# SynthRL

A reinforcement learning project that uses synthetic data for training vision-language models.

## Environment Setup

To set up the development environment, run the following commands:

```bash
# Create the conda environment
conda create -y -n synthrl python=3.10
conda activate synthrl

# Enter the EasyR1 directory
cd EasyR1

# Install PyTorch and dependencies
conda install pytorch==2.5.1 torchvision==0.20.1 torchaudio==2.5.1 pytorch-cuda=12.1 -c pytorch -c nvidia

# Install the project in editable mode
pip install -e .

# Install additional dependencies
pip install google-genai
pip install math-verify[antlr4_9_3]
```

## Setup

- Change all instances of `PROJECT_DIR` to your working directory
- Set up API keys:
  - `GOOGLE_API_KEY` for Gemini API access
  - `QWEN` API key (OpenAI compatible) for the Qwen verifier
  - Note: `SILICON_FLOW_API_KEY` in the project is the same as the QWEN API key.
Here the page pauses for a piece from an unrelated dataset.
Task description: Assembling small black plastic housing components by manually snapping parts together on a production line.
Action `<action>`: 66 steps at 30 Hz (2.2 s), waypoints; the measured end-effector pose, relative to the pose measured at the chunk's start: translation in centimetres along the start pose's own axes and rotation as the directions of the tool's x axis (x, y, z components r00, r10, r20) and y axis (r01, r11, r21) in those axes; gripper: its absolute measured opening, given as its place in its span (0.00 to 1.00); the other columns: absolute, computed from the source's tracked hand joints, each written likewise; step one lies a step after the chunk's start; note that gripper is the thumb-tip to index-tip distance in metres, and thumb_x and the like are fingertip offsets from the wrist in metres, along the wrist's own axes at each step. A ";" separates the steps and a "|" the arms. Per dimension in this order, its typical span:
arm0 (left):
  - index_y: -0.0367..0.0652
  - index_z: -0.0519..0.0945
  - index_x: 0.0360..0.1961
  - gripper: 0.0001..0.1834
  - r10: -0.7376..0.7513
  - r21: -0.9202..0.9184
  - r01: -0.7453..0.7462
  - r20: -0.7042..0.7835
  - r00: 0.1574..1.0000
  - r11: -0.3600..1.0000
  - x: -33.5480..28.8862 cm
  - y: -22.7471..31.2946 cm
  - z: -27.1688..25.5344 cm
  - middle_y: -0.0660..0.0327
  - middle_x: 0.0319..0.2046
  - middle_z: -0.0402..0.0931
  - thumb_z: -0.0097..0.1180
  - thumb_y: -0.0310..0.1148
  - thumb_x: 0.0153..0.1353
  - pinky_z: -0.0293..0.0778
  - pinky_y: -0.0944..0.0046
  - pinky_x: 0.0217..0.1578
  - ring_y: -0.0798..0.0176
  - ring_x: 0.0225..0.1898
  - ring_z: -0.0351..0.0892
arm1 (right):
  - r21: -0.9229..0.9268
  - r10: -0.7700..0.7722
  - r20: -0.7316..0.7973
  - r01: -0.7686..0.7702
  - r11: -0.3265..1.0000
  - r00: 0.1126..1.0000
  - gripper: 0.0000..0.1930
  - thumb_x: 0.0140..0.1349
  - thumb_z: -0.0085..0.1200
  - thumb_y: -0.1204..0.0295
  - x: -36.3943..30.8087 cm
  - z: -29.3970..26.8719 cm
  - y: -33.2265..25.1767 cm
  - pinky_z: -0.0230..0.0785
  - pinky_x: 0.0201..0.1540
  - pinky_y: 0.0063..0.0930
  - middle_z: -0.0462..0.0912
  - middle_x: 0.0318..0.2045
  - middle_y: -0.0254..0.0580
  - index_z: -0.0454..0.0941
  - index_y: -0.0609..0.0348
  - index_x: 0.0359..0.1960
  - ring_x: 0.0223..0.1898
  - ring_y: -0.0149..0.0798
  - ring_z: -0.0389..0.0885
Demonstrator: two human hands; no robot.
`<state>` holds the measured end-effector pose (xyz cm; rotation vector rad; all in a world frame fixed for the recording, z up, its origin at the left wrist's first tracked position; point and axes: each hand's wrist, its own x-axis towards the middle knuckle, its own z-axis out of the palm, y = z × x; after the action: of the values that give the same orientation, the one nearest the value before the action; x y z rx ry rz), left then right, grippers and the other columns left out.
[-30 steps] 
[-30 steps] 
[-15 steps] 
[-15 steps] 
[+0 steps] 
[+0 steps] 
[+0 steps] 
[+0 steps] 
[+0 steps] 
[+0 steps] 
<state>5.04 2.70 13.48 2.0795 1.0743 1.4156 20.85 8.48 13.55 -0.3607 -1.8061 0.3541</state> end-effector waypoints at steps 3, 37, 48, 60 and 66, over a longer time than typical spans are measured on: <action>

You can use any OpenAI-compatible API key that supports the Qwen model.

## Data Synthesis

```bash
./scripts/run_evolve_verifiable.sh
```

This command synthesizes data using `Gemini-2.5-flash-preview-04-17` as the synthesizer and `Qwen/Qwen2.5-VL-7B-Instruct` as the verifier.

## RL Training

Example training command (8K A-MMK12, 8 episodes, saving every 16 steps on 8 NVIDIA GPUs):

```bash
bash scripts/run_qwen2_5_vl_7b_geo.sh QWEN2.5-VERIFY-K12-8K-QWEN k12-8k-combine-qwen-v10-nokl ./data/K12-V10-QWEN-8K-THRES8_combined 16 8
```

## Evaluation

Evaluate all checkpoints:

```bash
bash ./scripts/run_eval_vlm_all.sh QWEN2.5-VERIFY-K12-8K-QWEN/qwen2_5_vl_7b_k12-8k-combine-qwen-v10-nokl
```

Evaluation logs will be saved under:

```bash
./evaluation/logs_vlm
```

## Note

Due to the 100MB file size limitation of supplementary materials, we cannot include all our data and logs in this material. The evaluation logs for A-MMK12 8K version (.json) are included in `./evaluation/logs_vlm`. We promise to make all data, checkpoints, logs, and Bradley-Terry battle records publicly available.